How to Choose Your Next Read
If you read Fredrik Backman for the grumpy charm and bookish warmth, start with Gabrielle Zevin. For found family, read TJ Klune. For the uplifting heart, go to Matt Haig or Mitch Albom. For quirky comic charm, read Bonnie Garmus. And for the Scandinavian comedy, read Jonas Jonasson.
What unites them is Backman’s central belief: that ordinary, difficult, lonely people are worth loving, and that community is what saves us. For more in this warm, discussable vein, our best books for book clubs and best books of all time roundups are the ideal next stops. Pick the writer who matches whatever warmed your heart, and your next feel-good read — the kind you press into a friend’s hands the moment you finish — is waiting.
Frequently Asked Questions
Who writes books like Fredrik Backman?
The closest authors to Fredrik Backman are writers of warm, bittersweet fiction about ordinary people and found community. Gabrielle Zevin and TJ Klune share his blend of humour and heart, Matt Haig and Mitch Albom his uplifting, life-affirming themes, Bonnie Garmus his quirky charm, and Jonas Jonasson his Scandinavian comic sensibility.
What should I read after A Man Called Ove?

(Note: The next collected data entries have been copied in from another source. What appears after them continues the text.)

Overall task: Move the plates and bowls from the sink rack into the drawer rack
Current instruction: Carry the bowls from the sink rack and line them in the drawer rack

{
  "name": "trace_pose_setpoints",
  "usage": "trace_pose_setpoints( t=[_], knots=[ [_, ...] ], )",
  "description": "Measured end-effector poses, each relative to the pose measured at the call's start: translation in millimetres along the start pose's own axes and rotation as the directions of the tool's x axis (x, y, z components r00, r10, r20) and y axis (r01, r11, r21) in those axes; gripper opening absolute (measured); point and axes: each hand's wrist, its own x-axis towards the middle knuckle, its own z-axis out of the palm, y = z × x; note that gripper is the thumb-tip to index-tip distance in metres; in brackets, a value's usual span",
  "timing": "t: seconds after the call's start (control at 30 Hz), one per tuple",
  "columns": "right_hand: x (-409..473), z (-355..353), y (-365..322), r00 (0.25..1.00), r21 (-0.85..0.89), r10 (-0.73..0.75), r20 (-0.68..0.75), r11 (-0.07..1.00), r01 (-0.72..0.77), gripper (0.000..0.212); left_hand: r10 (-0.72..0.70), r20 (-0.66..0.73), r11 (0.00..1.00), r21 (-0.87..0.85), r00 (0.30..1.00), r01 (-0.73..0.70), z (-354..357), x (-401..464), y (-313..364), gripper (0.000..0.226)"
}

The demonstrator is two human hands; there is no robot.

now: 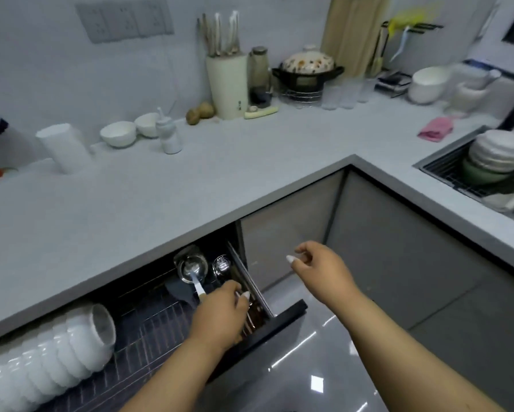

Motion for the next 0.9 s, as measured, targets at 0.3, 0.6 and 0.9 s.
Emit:
trace_pose_setpoints(
  t=[0.3,0.6,0.9],
  knots=[
    [22,-131,112,0.978,0.028,0.089,-0.188,0.996,-0.085,0.028,0.181,0.066,0.983,0.025,0.981,-0.183,88,50,153,0.027],
    [26,-222,199,0.926,0.122,0.246,-0.288,0.968,-0.219,0.026,0.33,0.121,0.942,0.023,0.936,-0.335,156,81,266,0.022],
    [42,-269,250,0.853,0.159,0.372,-0.366,0.928,-0.337,0.026,0.478,0.09,0.878,-0.017,0.874,-0.478,198,140,333,0.045]
  ],
)
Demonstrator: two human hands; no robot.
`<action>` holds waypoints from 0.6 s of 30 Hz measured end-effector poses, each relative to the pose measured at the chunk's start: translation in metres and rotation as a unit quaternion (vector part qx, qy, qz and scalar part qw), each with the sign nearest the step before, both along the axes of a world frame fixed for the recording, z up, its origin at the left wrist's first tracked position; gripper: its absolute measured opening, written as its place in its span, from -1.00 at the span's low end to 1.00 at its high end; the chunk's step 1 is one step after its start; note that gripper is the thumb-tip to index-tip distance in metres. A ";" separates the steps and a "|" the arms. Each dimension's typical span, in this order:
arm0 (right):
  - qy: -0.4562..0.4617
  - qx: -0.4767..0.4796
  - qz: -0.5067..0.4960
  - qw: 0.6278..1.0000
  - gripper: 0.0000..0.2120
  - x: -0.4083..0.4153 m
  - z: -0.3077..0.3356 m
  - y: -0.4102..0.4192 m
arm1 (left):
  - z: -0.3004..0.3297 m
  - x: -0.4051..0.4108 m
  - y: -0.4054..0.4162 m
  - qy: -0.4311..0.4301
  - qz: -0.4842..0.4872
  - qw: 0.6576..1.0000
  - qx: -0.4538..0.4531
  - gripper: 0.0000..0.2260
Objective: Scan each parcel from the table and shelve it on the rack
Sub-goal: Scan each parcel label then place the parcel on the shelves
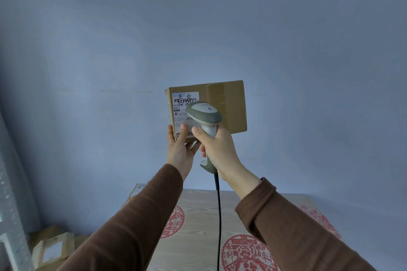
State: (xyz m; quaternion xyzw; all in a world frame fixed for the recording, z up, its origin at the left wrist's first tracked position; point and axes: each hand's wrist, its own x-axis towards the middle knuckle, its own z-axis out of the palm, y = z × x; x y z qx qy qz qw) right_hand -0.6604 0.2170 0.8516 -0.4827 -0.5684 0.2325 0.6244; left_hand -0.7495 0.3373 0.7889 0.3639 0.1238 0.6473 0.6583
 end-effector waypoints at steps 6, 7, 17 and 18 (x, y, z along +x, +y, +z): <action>0.034 0.028 -0.018 0.999 -0.76 0.018 -0.007 0.009 | 0.006 -0.014 -0.015 -0.008 0.014 1.000 -0.011 -0.36; 0.045 0.043 -0.036 0.997 -0.75 0.021 -0.009 0.013 | 0.006 -0.020 -0.018 -0.006 0.021 1.000 -0.013 -0.36; 0.207 0.010 -0.026 0.978 -0.79 -0.018 -0.046 0.072 | -0.010 -0.135 -0.043 -0.013 0.128 0.990 -0.059 -0.39; 0.217 -0.007 0.001 0.976 -0.79 -0.031 -0.051 0.077 | -0.012 -0.151 -0.046 -0.012 0.139 0.988 -0.064 -0.39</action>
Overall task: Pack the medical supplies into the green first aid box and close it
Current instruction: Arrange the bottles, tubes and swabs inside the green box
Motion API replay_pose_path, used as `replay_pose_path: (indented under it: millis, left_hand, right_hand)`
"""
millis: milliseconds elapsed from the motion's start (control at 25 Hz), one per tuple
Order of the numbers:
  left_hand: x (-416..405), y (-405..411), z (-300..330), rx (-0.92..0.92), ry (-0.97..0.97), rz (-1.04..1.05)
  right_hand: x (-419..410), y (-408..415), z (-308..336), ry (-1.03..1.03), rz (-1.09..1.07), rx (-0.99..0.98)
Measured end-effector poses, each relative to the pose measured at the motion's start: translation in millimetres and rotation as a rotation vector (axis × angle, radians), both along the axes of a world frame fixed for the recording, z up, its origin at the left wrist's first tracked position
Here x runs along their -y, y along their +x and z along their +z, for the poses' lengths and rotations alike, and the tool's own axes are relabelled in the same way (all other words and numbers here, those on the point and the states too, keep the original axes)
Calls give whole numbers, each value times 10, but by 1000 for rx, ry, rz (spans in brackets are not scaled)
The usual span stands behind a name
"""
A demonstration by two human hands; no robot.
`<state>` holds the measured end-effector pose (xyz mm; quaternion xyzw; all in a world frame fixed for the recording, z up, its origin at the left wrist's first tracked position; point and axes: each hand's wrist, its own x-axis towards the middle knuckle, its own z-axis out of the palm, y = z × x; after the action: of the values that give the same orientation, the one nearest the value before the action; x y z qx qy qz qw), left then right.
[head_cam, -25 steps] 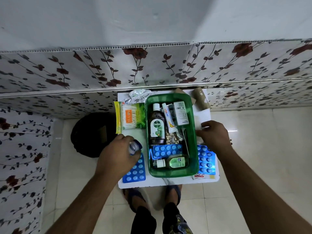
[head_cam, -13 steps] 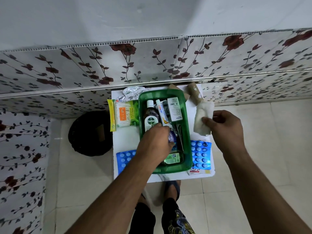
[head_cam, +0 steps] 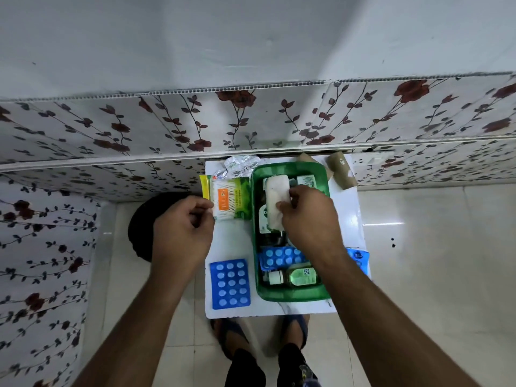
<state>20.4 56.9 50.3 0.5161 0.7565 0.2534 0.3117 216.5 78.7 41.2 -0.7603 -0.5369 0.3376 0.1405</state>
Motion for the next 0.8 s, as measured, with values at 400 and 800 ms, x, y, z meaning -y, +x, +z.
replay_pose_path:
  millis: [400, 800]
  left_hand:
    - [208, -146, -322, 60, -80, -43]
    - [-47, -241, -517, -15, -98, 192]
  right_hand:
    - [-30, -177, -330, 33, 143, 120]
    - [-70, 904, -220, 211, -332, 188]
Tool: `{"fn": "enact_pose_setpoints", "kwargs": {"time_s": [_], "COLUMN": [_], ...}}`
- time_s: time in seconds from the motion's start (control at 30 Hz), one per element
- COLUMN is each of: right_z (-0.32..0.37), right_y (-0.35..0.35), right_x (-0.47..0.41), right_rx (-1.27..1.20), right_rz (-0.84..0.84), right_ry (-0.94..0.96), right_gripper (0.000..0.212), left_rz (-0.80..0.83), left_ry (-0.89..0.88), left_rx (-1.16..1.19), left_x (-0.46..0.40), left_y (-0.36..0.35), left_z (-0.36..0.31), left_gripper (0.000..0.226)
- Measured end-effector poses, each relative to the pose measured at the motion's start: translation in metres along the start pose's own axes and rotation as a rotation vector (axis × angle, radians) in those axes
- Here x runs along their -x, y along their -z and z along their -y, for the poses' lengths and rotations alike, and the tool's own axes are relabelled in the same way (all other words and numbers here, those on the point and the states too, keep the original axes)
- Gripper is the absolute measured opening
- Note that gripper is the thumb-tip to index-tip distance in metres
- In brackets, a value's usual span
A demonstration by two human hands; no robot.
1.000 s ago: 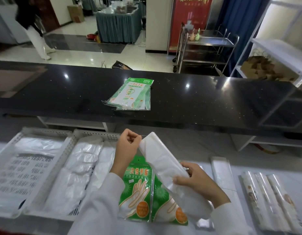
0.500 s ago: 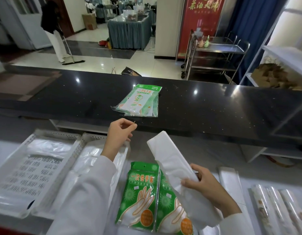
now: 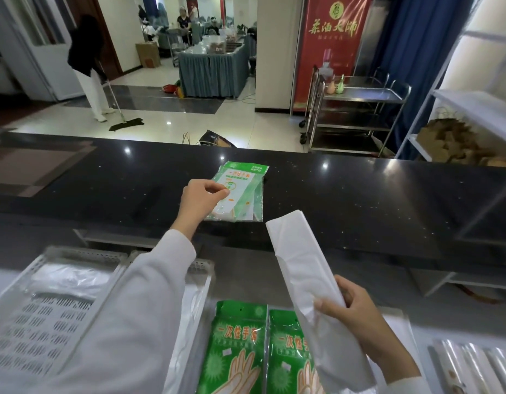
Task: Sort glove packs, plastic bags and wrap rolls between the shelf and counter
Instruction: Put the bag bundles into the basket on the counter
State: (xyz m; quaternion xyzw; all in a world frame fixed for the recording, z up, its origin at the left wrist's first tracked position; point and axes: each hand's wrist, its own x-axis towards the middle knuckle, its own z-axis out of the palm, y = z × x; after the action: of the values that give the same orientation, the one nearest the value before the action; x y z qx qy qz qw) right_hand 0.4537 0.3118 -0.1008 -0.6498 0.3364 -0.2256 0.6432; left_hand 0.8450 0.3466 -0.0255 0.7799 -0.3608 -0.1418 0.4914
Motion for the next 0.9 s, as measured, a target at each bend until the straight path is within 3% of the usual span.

After A Man Called Ove, start with Gabrielle Zevin's The Storied Life of A.J. Fikry, a warm story of a grumpy bookseller transformed by community, or Jonas Jonasson's The Hundred-Year-Old Man, for the same Scandinavian comic charm. TJ Klune's The House in the Cerulean Sea delivers the found-family heart that makes Backman so beloved.
Why are Fredrik Backman's books so emotional?
Backman pairs gentle humour with real grief, loneliness, and loss, so his comedy earns its tears. The authors above share that mix — Mitch Albom and Matt Haig lean into the uplifting life lessons, while Gabrielle Zevin and TJ Klune balance the laughter with genuine heartbreak, much as Backman does.